The art of painting has, however, become considerably differentiated

since those days. We are here in the nineteenth century encumbered with

many distinctions in the art. There is obviously much painting which is

not decorative, or ornamental in any sense, which has indeed quite other

objects. It may be the presentment of the more superficial natural

facts, phases, or accidents of light; the pictorial dramatising of life

or past history; the pointing of a moral; or the embodiment of romance

and poetic thought or symbol. Not but what it is quite possible for a

painter to deal with such things and yet to produce a work that shall be

decorative.



A picture, of course, may be a piece of decorative art of the most

beautiful kind; but to begin with, if it is an easel picture, it is not

necessarily related to anything but itself: its painter is not bound to

consider anything outside its own dimensions; and, indeed, the practice

of holding large and mixed picture-shows has taught him the uselessness

of so doing.



Then, too, the demand for literal presentment of the superficial facts

or phases of nature often removes the painter and his picture still

farther from the architectural, decorative, and constructive artist and

the handicraftsman, who are bound to think of plan, and design, and

materials--of the adaptation of their work, in short--while the painter

seeks only to be an unbiassed recorder of all accidents and sensational

conditions of nature and life,--and so we get our illustrated newspapers

on a grand scale.



An illustrated newspaper, however, in spite of the skill and enterprise

it may absorb, is not somehow a joy for ever; and, after all, if

literalism and instantaneous appearances are the only things worth

striving for in painting, the photograph beats any painter at that.

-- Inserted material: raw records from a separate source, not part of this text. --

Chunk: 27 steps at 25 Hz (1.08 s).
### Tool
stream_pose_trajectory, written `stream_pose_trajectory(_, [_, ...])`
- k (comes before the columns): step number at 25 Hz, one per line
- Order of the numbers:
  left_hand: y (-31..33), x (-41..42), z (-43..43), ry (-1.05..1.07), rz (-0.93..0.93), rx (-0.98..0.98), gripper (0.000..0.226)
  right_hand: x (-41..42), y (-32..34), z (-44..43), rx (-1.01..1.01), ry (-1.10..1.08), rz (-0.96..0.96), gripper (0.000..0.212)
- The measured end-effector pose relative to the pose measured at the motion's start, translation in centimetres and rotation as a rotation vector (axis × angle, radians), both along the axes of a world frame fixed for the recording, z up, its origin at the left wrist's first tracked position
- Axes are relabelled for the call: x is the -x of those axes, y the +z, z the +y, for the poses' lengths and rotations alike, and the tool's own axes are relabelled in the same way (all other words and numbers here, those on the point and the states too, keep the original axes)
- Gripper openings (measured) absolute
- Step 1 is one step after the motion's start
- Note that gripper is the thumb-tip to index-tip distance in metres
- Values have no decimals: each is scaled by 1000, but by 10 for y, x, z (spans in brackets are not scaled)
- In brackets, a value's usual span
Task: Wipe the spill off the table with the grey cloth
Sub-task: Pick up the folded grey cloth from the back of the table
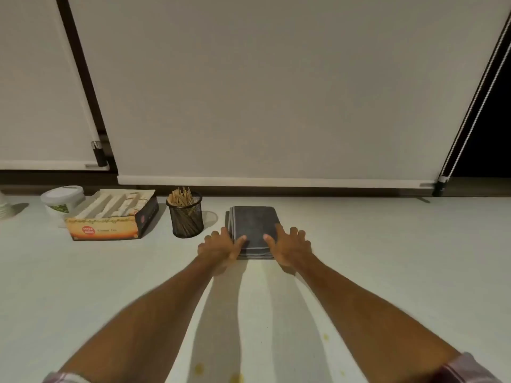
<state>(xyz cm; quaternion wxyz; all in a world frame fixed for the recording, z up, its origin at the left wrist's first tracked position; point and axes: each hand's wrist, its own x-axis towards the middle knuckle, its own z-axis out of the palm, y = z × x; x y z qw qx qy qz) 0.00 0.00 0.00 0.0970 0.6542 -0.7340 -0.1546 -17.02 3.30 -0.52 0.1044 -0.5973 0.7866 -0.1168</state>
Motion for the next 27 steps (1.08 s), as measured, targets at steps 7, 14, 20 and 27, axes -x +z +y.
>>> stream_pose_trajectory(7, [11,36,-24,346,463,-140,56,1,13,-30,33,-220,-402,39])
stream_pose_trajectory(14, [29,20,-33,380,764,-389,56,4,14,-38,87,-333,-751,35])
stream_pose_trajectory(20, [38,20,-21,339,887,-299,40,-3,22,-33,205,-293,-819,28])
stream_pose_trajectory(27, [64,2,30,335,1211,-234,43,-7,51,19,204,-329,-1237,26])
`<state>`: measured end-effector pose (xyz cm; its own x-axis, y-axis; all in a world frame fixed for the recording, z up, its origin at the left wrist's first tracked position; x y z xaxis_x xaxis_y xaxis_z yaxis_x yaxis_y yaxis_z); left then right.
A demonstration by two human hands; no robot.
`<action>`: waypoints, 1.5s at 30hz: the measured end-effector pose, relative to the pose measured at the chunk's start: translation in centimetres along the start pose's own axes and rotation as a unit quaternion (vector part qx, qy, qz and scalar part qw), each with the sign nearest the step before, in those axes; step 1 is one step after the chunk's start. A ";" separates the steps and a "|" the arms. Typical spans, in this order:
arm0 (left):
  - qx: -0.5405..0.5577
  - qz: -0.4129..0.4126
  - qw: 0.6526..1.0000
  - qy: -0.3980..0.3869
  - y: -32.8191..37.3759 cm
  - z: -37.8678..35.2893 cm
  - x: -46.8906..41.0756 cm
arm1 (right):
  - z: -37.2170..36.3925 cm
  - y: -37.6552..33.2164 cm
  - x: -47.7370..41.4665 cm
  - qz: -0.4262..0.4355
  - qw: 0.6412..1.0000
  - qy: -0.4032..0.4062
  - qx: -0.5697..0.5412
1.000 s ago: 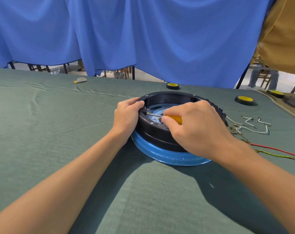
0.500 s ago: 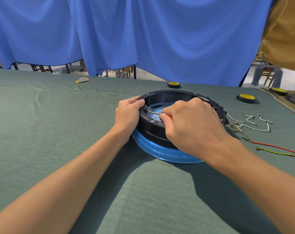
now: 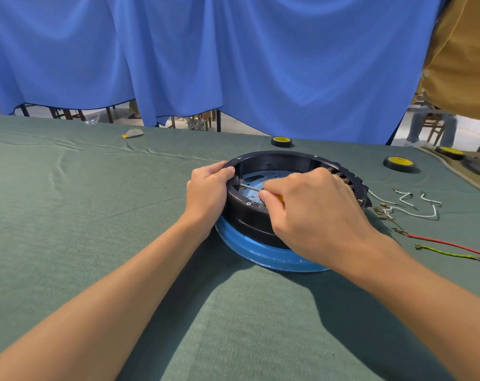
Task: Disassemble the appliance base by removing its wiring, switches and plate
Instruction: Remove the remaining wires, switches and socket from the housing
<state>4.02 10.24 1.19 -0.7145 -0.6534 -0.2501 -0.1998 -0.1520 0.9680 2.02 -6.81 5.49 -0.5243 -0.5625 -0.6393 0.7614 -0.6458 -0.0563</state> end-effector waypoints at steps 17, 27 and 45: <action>-0.017 -0.006 1.000 -0.004 0.2 0.0 0.1 | 0.7 0.4 -0.1 -0.024 1.000 -0.010 -0.012; -0.020 0.000 1.000 -0.001 0.1 0.0 0.1 | 0.4 -0.2 -0.4 -0.009 1.000 -0.010 0.005; -0.063 -0.042 0.997 0.009 0.5 0.0 0.7 | -0.1 0.6 -0.5 -0.047 0.999 -0.001 0.017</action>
<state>3.47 9.73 1.49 -0.6870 -0.6468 -0.3311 -0.1714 -0.2986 0.9389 2.81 -6.88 5.74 -0.5937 -0.5004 -0.6302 0.6957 -0.7127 -0.0896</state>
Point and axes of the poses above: each hand's wrist, its own x-axis away from the middle knuckle, its own z-axis out of the back of the hand, y = z × x, the point moved 1 cm from there along -x, towards the middle knuckle, and after that the axes turned 6 degrees about y, right-handed, at the moved point
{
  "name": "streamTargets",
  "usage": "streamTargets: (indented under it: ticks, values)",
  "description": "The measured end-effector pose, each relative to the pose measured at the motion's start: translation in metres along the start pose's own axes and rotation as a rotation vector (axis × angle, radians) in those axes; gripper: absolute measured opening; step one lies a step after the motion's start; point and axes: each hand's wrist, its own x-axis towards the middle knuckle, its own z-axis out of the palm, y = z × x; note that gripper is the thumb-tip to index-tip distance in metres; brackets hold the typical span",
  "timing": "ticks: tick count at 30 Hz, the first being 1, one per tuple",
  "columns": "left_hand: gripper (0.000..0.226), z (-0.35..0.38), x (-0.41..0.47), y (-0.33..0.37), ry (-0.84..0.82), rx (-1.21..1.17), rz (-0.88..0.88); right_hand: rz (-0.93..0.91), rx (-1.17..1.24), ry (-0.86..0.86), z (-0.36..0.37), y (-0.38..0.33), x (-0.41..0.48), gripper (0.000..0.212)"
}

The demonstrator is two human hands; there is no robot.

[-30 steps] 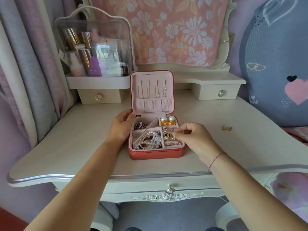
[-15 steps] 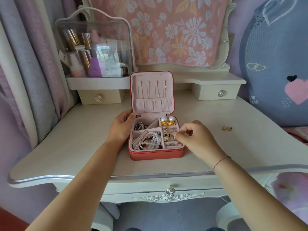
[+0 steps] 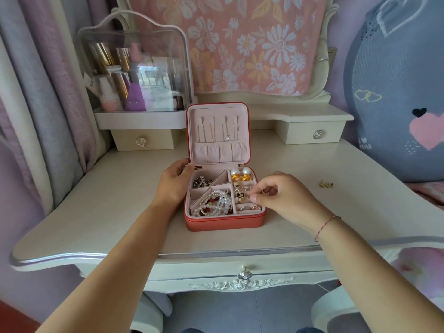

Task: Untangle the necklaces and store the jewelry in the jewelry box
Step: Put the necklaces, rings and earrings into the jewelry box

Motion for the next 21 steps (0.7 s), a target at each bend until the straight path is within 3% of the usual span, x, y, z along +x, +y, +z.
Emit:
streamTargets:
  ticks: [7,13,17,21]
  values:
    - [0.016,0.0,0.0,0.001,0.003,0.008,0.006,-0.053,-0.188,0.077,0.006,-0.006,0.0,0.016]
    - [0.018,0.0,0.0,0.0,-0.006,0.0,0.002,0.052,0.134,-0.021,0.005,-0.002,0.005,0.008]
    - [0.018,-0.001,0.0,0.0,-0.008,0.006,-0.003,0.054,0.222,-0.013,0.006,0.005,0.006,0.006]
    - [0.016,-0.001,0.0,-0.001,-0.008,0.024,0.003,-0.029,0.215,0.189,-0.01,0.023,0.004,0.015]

If truth is the object of the modern painter of pictures--truth as

distinct from or opposed to beauty--beauty is certainly the object of

the decorative painter, but beauty not necessarily severed from truth.

Without beauty, however, decoration has no reason for existence; indeed

it can hardly be said to exist.



Next to beauty, the first essential of a decoration is that it shall be

related to its environment, that it shall express or acknowledge the

conditions under which it exists. If a fresco on a wall, for instance,

it adorns the wall without attempting to look like a hole cut in it

through which something is accidentally seen; if a painting on a vase,

it acknowledges the convexity of the shape, and helps to express instead

of contradicting it; if on a panel in a cabinet or door, it spreads

itself in an appropriate filling on an organic plan to cover it; being,

in short, ornamental by its very nature, its first business is to

ornament.



There exist, therefore, certain definite tests for the work of the

decorative artist. Does the design fit its place and material? Is it in

scale with its surroundings and in harmony with itself? Is it fair and

lovely in colour? Has it beauty and invention? Has it thought and poetic

feeling? These are the demands a decorator has to answer, and by his

answer he must stand or fall; but such questions show that the scope of

decoration is no mean one.



It must be acknowledged that a mixed exhibition does not easily afford

the fairest or completest tests of such qualities. An exhibition is at

best a compromise, a convenience, a means of comparison, and to enable

work to be shown to the public; but of course is, after all, only really

and properly exhibited when it is in the place and position and light

for which it was destined. The tests by which to judge a designer's work

are only complete then.



As the stem and branches to the leaves, flowers, and fruit of a tree, so

is design to painting. In decoration one cannot exist without the other,

as the beauty of a figure depends upon the well-built and

well-proportioned skeleton and its mechanism. You cannot separate a

house from its plan and foundations. So it is in decoration; often

thought of lightly as something trivial and superficial, a merely

aimless combination of curves and colours, or a mere rechauffe of the

dead languages of art, but really demanding the best thought and

capacity of a man; and in the range of its application it is not less

comprehensive.



The mural painter is not only a painter, but a poet, historian,

dramatist, philosopher. What should we know, how much should we realise,

of the ancient world and its life without him, and his brother the

architectural sculptor? How would ancient Egypt live without her wall

paintings--or Rome, or Pompeii, or Mediaeval Italy? How much of beauty as

well as of history is contained in the illuminated pages of the books of

the Middle Ages!



Some modern essays in mural painting show that the habit of mind and

method of work fostered by the production of trifles for the picture

market is not favourable to monumental painting. Neither the mood nor

the skill, indeed, can be grown like a mushroom; such works as the

Sistine Chapel, the Stanzi of Raphael, or the Apartimenti Borgia, are

the result of long practice through many centuries, and intimate

relationship and harmony in the arts, as well as a certain unity of

public sentiment.



The true soil for the growth of the painter in this higher sense is a

rich and varied external life: familiarity from early youth with the

uses of materials and methods, and the hand facility which comes of

close and constant acquaintanceship with the tools of the artist, who

sums up and includes in himself other crafts, such as modelling,

carving, and the hammering of metal, architectural design, and a

knowledge of all the ways man has used to beautify and deck the

surroundings and accessories of life to satisfy his delight in beauty.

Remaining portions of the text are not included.